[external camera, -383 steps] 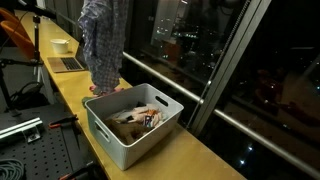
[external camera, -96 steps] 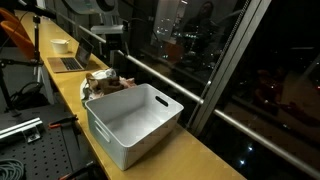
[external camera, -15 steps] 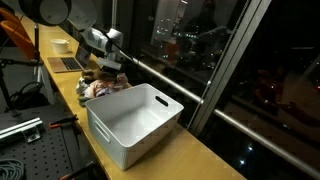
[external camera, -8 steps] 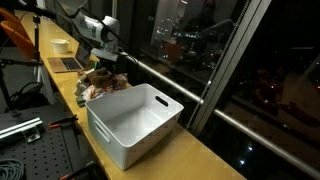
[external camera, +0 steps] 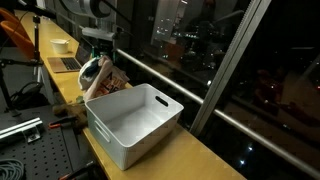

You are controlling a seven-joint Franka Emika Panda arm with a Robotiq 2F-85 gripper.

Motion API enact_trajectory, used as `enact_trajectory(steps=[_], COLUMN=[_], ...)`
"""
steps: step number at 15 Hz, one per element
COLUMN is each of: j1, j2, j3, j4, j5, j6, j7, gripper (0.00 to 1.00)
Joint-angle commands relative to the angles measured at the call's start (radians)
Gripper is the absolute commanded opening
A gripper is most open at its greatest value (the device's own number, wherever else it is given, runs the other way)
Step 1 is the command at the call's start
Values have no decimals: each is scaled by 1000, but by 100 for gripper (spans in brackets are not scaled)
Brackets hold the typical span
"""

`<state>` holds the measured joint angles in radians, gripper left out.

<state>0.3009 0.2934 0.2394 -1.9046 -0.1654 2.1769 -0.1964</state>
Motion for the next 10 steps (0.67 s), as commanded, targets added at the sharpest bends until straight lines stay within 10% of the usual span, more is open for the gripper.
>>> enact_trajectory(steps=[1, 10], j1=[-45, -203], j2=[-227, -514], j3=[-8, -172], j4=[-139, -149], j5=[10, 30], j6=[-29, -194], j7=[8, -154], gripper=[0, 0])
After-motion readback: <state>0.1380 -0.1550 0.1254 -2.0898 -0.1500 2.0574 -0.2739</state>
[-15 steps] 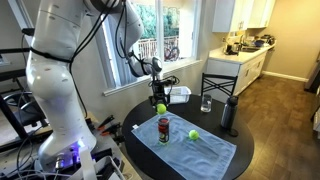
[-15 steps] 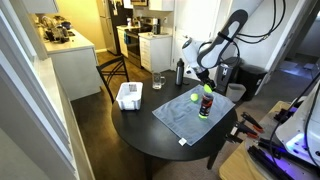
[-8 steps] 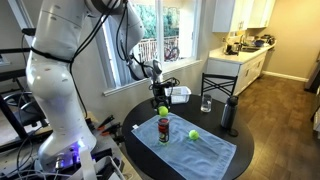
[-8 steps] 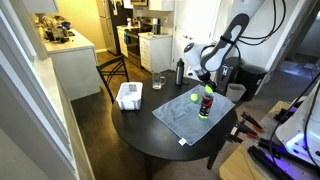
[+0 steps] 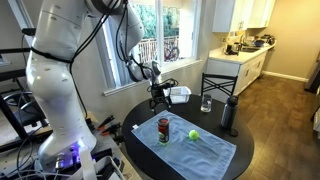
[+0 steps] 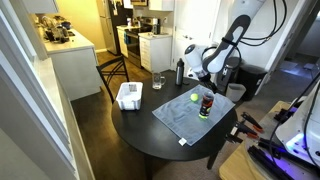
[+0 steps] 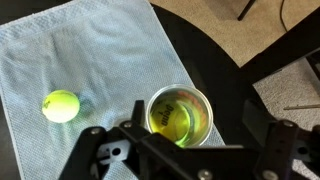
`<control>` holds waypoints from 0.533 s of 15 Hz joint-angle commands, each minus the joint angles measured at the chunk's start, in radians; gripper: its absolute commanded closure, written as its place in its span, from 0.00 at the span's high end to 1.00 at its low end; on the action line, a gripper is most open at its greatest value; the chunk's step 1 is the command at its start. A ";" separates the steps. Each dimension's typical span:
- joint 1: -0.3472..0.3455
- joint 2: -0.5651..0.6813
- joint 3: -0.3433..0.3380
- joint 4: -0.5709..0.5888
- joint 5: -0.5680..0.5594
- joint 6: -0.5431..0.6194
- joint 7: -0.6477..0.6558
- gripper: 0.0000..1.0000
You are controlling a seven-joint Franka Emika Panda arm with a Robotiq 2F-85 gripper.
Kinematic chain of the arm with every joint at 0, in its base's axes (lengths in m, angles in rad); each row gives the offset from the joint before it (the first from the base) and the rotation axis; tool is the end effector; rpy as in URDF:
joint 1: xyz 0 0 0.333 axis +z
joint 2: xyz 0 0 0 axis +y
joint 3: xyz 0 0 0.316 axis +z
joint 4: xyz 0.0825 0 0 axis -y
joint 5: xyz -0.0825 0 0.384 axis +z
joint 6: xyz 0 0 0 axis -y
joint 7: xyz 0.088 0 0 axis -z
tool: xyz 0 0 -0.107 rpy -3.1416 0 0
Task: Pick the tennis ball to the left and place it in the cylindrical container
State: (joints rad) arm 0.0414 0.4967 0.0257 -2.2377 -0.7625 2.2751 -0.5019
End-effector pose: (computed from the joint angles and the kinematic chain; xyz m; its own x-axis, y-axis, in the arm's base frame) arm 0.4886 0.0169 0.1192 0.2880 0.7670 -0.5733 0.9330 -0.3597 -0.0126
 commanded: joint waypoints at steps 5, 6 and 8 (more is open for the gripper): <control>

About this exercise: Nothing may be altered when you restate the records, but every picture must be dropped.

Reply to the exercise:
[external camera, -383 steps] 
[external camera, -96 steps] 
[external camera, -15 steps] 
[external camera, -8 steps] 
[external camera, +0 steps] 

You are controlling a seven-joint Franka Emika Panda arm with a Robotiq 2F-85 gripper.

Motion API enact_trajectory, used as `enact_trajectory(steps=[_], COLUMN=[_], ...)`
"""
steps: step number at 15 Hz, one per element
COLUMN is each of: j1, j2, j3, j4, j5, j6, j7, gripper (0.00 to 1.00)
Joint-angle commands relative to the angles measured at the call's start (radians)
Gripper is the absolute commanded opening
A gripper is most open at its greatest value (the device's own number, wherever else it is given, runs the other way)
Step 1 is the command at the call's start
Values have no decimals: each is scaled by 1000, but by 100 for gripper (spans in brackets are not scaled)
Brackets hold the typical span
"""

`<state>` holds the measured joint angles in radians, gripper left out.

<state>0.3009 0.2934 0.2394 -1.9046 -0.1654 2.1769 -0.1964</state>
Motion for the next 10 steps (0.67 s), as commanded, targets added at the sharpest bends until straight lines stay within 10% of the usual span, more is open for the gripper.
>>> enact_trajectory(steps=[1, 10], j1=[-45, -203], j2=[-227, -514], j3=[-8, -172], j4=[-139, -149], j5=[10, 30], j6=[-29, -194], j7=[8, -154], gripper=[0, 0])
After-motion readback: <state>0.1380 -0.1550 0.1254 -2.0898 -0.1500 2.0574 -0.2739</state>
[-15 steps] 
[-15 steps] 
[-8 steps] 
[-8 steps] 
[+0 steps] 
[+0 steps] 
[+0 steps] 
`<control>` holds waypoints from 0.533 s of 15 Hz joint-angle commands, each minus the joint angles measured at the chunk's start, in radians; gripper: its absolute commanded closure, written as its place in its span, from 0.00 at the span's high end to 1.00 at its low end; on the action line, a gripper is most open at its greatest value; the chunk's step 1 is the command at its start. A ";" separates the steps. Each dimension's typical span:
- joint 1: -0.3472..0.3455
- joint 2: -0.5651..0.6813
- joint 3: -0.3433..0.3380
- joint 4: -0.5709..0.5888
- joint 5: -0.5680..0.5594
- joint 6: -0.5431..0.6194
- joint 7: -0.6477..0.6558
- gripper: 0.0000..1.0000
You are controlling a seven-joint Franka Emika Panda arm with a Robotiq 2F-85 gripper.
Kinematic chain of the arm with every joint at 0, in its base's axes (lengths in m, angles in rad); each row gives the offset from the joint before it (the first from the base) and the rotation axis; tool is the end effector; rpy as in URDF:
joint 1: xyz 0 0 0.333 axis +z
joint 2: xyz 0 0 0 axis +y
joint 3: xyz 0 0 0.316 axis +z
joint 4: xyz 0.0825 0 0 axis -y
joint 5: xyz -0.0825 0 0.384 axis +z
joint 6: xyz 0 0 0 axis -y
joint 7: xyz 0.088 0 0 axis -z
tool: xyz 0 0 -0.107 rpy -3.1416 0 0
Task: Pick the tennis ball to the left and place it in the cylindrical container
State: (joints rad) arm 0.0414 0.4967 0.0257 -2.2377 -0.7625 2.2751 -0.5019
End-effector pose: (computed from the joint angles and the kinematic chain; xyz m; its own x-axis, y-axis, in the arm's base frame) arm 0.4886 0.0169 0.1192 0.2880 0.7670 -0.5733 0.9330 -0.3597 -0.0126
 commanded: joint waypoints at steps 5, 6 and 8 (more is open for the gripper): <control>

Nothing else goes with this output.